Yesterday, the ANC decided it would threaten its members who voted with their consciences against the passing of the Protection of State Information Bill in Parliament on Tuesday. Luckily and unluckily, the minutes of proceedings for the vote have to be released into the public domain showing exactly who voted for what.
After the National Assembly had voted to approve the controversial legislation on Tuesday, the minutes showed 229 MP’s voted in favour of the bill’s passing, and 107 voted against the Bill, with two abstentions. 34 ANC MP’s were also shown to be absent from the vote for a number of reasons.
Two ANC MP’s in particular, had consciences on Tuesday. Gloria Borman abstained from voting and party veteran, Ben Turok, snuck out of Parliament’s chambers just before the vote took place.

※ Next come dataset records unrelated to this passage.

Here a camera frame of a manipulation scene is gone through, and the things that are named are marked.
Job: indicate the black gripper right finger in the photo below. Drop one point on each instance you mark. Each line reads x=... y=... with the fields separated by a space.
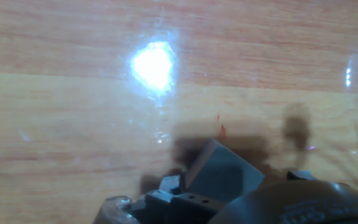
x=299 y=175

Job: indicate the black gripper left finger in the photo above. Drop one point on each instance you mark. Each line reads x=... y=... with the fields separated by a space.
x=179 y=208

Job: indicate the medium wooden block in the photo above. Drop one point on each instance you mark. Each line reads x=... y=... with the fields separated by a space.
x=222 y=174

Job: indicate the glossy wooden board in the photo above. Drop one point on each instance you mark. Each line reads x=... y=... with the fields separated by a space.
x=73 y=124

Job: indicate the clear plastic mount piece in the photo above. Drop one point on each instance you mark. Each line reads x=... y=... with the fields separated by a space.
x=113 y=210

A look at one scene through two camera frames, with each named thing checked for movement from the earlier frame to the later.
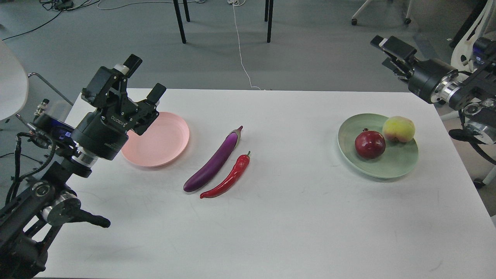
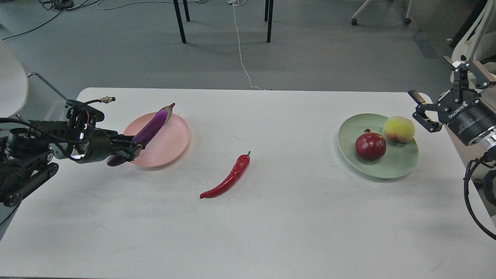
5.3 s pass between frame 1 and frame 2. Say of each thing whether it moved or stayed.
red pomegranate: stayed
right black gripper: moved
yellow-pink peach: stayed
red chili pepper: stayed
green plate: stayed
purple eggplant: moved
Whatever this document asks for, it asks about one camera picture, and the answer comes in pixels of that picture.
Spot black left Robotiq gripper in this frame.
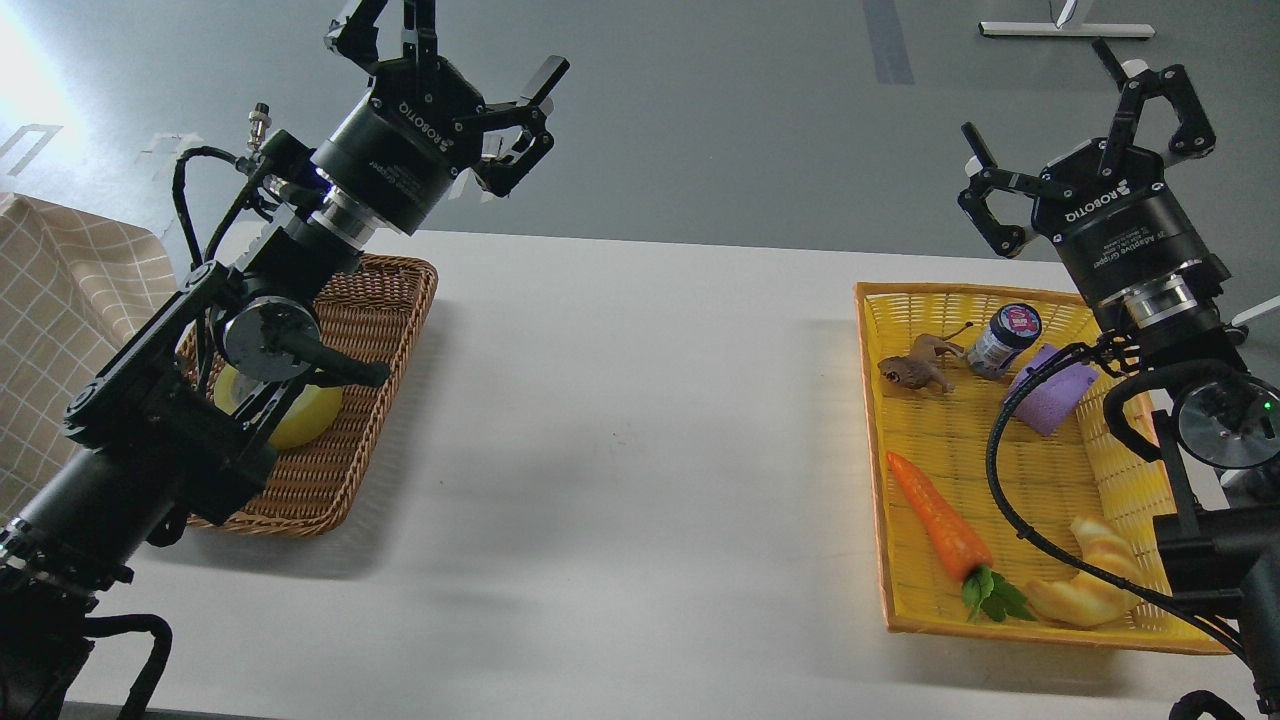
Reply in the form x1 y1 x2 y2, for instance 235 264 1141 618
310 0 571 237

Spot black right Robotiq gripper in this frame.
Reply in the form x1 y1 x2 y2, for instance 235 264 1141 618
957 38 1233 309

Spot yellow packing tape roll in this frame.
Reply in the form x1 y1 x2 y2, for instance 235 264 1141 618
212 366 343 451

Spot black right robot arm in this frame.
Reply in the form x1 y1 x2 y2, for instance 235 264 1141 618
957 38 1279 719

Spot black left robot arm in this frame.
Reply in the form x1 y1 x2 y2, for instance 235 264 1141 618
3 1 570 719

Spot white table leg base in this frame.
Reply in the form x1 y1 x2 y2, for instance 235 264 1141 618
977 1 1156 41

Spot small dark lidded jar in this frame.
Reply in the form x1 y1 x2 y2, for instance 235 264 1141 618
965 304 1043 380

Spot brown wicker basket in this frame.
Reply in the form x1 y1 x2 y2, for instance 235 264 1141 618
220 254 438 538

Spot office chair caster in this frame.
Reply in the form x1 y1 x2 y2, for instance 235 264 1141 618
1226 295 1280 347

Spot purple foam block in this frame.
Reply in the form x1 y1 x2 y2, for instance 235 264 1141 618
1001 343 1100 437

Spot brown toy frog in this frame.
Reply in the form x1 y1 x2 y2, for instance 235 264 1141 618
876 322 974 395

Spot yellow plastic basket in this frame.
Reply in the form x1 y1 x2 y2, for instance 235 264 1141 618
855 283 1224 655

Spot beige checkered cloth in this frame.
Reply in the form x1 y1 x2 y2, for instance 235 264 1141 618
1 193 177 519

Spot orange toy carrot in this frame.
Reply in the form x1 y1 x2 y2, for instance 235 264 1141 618
884 451 1036 623

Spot toy croissant bread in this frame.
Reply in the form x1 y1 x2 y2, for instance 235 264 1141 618
1023 516 1142 628

Clearly pissed off about this, ANC spokesperson Keith Khoza had the following to say:
Everybody that has come out publicly to criticise the Bill and show their disapproval, be it in Parliament or otherwise, has shown a severe form of ill-discipline.
The ANC will discuss taking appropriate measures against members who are found to have been in opposition to the passing of the Bill and also engage the office of our chief whip in Parliament.
We believe it could have been handled differently by raising objection within party channels.
Turok, using his logic, spoke about his decision in an interview yesterday:
I will vote happily for something I believe in, however, we’re not at that stage. There are too many unknown factors.
Borman also used her logic:
I’m not a legal person, but there will be routes to follow [as recourse]. But [as] with most corruption, it’s usually the people on the ground – the poor people – that suffer and they don’t have the resources to follow these routes.
She also felt that the bill would hinder the reporting of corrupt officials – something that is rife at both local and national government levels.
Of course, the bill still has a few stages to get through before it becomes actual law: it will need to pass through the National Council of Provinces and, if approved, it will be taken to the Constitutional Court.
We expect more from our members, especially those in the National Assembly, to thoroughly understand legislation that is tabled in Parliament.
He was also not amused with the way in which the ANC’s WikiPedia page had been abused, saying it was “conduct that it not consistent with a civilised society.”